Department of Rheumatology and Clinical Immunology, Charité - Universitätsmedizin Berlin, corporate member of Freie Universität Berlin and Humboldt-Universität zu Berlin, 10117, Berlin, Germany.
Immune Dynamics, Deutsches Rheuma-Forschungszentrum (DRFZ), a Leibniz Institute, Charitéplatz 1, 10117, Berlin, Germany.
Nat Commun. 2024 Feb 26;15(1):1764. doi: 10.1038/s41467-024-45827-6.
Analyzing immune cell interactions in the bone marrow is vital for understanding hematopoiesis and bone homeostasis. Three-dimensional analysis of the complete, intact bone marrow within the cortex of whole long bones remains a challenge, especially at subcellular resolution. We present a method that stabilizes the marrow and provides subcellular resolution of fluorescent signals throughout the murine femur, enabling identification and spatial characterization of hematopoietic and stromal cell subsets. By combining a pre-processing algorithm for stripe artifact removal with a machine-learning approach, we demonstrate reliable cell segmentation down to the deepest bone marrow regions. This reveals age-related changes in the marrow. It highlights the interaction between CXCR1 cells and the vascular system in homeostasis, in contrast to other myeloid cell types, and reveals their spatial characteristics after injury. The broad applicability of this method will contribute to a better understanding of bone marrow biology.
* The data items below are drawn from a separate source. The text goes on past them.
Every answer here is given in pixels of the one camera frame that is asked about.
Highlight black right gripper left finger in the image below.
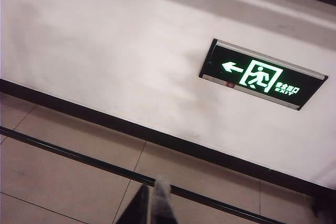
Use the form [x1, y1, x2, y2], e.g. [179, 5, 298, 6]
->
[115, 183, 151, 224]

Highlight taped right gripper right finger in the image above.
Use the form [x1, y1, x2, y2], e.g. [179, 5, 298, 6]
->
[153, 175, 179, 224]

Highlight black green exit sign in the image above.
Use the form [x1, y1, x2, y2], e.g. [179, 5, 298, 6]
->
[198, 38, 329, 112]

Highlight black wall baseboard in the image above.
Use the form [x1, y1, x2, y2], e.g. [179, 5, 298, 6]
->
[0, 78, 336, 218]

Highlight black floor rail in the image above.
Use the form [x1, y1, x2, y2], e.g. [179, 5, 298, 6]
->
[0, 125, 288, 224]

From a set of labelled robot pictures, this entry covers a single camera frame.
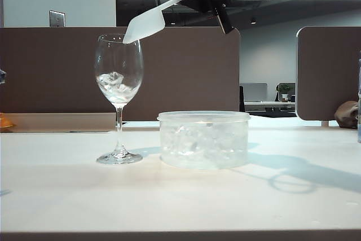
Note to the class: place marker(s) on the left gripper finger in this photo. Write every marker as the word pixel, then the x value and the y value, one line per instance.
pixel 2 76

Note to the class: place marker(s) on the white plastic ice shovel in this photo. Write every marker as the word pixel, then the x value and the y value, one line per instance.
pixel 146 26

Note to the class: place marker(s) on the small ice cubes portion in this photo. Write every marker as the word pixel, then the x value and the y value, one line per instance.
pixel 114 83

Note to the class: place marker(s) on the clear wine glass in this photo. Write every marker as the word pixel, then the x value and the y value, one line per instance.
pixel 119 128

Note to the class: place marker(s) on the clear ice cubes heap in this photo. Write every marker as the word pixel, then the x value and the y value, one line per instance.
pixel 203 148

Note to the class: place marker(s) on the orange object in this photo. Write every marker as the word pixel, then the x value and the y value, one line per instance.
pixel 5 121

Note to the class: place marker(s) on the large brown desk divider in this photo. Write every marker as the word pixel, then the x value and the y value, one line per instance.
pixel 183 77

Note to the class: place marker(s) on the beige cardboard box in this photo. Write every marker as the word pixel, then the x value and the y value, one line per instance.
pixel 62 122

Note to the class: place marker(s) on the grey background partition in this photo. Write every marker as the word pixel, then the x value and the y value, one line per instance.
pixel 255 92

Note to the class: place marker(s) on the green potted plant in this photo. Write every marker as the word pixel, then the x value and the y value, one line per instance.
pixel 285 90

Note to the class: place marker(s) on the clear round plastic container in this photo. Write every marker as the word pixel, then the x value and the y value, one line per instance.
pixel 203 117

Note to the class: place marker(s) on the small brown desk divider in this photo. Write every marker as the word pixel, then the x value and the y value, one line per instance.
pixel 313 83

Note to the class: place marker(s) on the clear plastic water bottle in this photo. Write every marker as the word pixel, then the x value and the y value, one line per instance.
pixel 359 111

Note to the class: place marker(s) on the metal wall switch plate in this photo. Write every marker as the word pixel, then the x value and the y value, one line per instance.
pixel 57 19

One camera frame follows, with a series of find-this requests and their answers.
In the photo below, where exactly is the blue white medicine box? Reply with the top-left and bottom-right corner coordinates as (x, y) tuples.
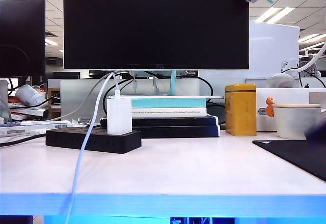
(0, 119), (74, 137)

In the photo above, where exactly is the white cardboard box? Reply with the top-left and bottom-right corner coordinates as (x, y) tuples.
(256, 87), (326, 132)

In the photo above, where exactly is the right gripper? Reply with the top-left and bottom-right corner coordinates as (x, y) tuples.
(304, 117), (326, 143)

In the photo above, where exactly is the white plastic bottle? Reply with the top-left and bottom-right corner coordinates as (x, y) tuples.
(15, 83), (47, 106)

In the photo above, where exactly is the red white book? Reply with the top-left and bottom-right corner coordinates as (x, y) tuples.
(7, 96), (26, 105)

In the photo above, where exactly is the yellow tin box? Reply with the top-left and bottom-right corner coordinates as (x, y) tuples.
(225, 82), (258, 136)

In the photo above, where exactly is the brown wooden shelf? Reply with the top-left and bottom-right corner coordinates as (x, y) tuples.
(47, 88), (62, 120)

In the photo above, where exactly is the thin black box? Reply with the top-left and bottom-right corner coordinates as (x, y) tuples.
(100, 114), (219, 127)

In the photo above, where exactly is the black power strip cord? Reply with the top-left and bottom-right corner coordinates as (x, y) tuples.
(0, 133), (47, 147)

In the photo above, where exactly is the black power strip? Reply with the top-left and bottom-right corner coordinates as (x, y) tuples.
(45, 127), (142, 154)

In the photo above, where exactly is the small black computer monitor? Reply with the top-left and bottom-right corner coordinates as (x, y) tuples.
(0, 0), (46, 77)

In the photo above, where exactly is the teal silver monitor stand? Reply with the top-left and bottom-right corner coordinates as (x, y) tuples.
(106, 69), (225, 99)

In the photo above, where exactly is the white flexible tube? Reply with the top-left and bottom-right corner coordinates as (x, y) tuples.
(298, 41), (326, 72)

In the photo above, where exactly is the white dome object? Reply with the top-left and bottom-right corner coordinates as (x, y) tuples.
(266, 72), (295, 89)

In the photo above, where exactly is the white board panel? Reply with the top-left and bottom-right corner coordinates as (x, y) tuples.
(249, 19), (301, 80)

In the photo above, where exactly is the silver metal clip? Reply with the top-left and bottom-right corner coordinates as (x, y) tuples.
(77, 116), (93, 126)

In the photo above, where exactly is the orange fox figurine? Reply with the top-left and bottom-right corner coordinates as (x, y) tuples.
(264, 96), (278, 118)

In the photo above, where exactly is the thin black cable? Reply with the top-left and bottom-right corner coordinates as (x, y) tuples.
(281, 67), (326, 89)

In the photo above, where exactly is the beige wooden mug lid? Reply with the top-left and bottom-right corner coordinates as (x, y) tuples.
(272, 102), (322, 109)

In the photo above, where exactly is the black mouse pad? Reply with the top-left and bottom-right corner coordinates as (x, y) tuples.
(252, 139), (326, 182)

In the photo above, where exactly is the white charger cable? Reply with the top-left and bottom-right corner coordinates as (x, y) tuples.
(63, 71), (121, 224)

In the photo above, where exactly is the large black computer monitor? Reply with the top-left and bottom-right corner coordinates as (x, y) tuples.
(63, 0), (250, 70)

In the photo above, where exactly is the teal book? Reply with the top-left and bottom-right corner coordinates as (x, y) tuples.
(131, 98), (207, 109)

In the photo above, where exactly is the white USB charger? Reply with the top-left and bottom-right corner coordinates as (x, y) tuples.
(106, 98), (133, 135)

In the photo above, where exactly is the thick grey cable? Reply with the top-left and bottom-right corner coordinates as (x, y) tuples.
(15, 69), (123, 123)

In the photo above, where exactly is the white ceramic mug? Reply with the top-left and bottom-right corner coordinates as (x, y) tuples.
(272, 106), (326, 140)

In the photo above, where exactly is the white printed carton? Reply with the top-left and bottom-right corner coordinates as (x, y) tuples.
(9, 106), (49, 117)

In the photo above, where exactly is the black monitor cable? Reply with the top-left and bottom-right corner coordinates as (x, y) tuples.
(187, 74), (214, 104)
(102, 77), (134, 117)

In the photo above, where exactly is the thick black box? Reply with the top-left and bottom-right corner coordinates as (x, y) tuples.
(100, 125), (221, 138)
分析骨髓中的免疫细胞相互作用对于理解造血和骨稳态至关重要。在完整的长骨皮质内对整个骨髓进行三维分析仍然是一个挑战,尤其是在亚细胞分辨率下。我们提出了一种方法,该方法可以稳定骨髓并提供整个股骨的荧光信号的亚细胞分辨率,从而能够识别和空间描述造血和基质细胞亚群。通过将用于去除条纹伪影的预处理算法与机器学习方法相结合,我们证明了可以可靠地对细胞进行分割,直到最深的骨髓区域。这揭示了骨髓的年龄相关性变化。它突出了 CXCR1 细胞与血管系统在稳态中的相互作用,与其他髓样细胞类型形成对比,并揭示了它们受伤后的空间特征。该方法的广泛适用性将有助于更好地了解骨髓生物学。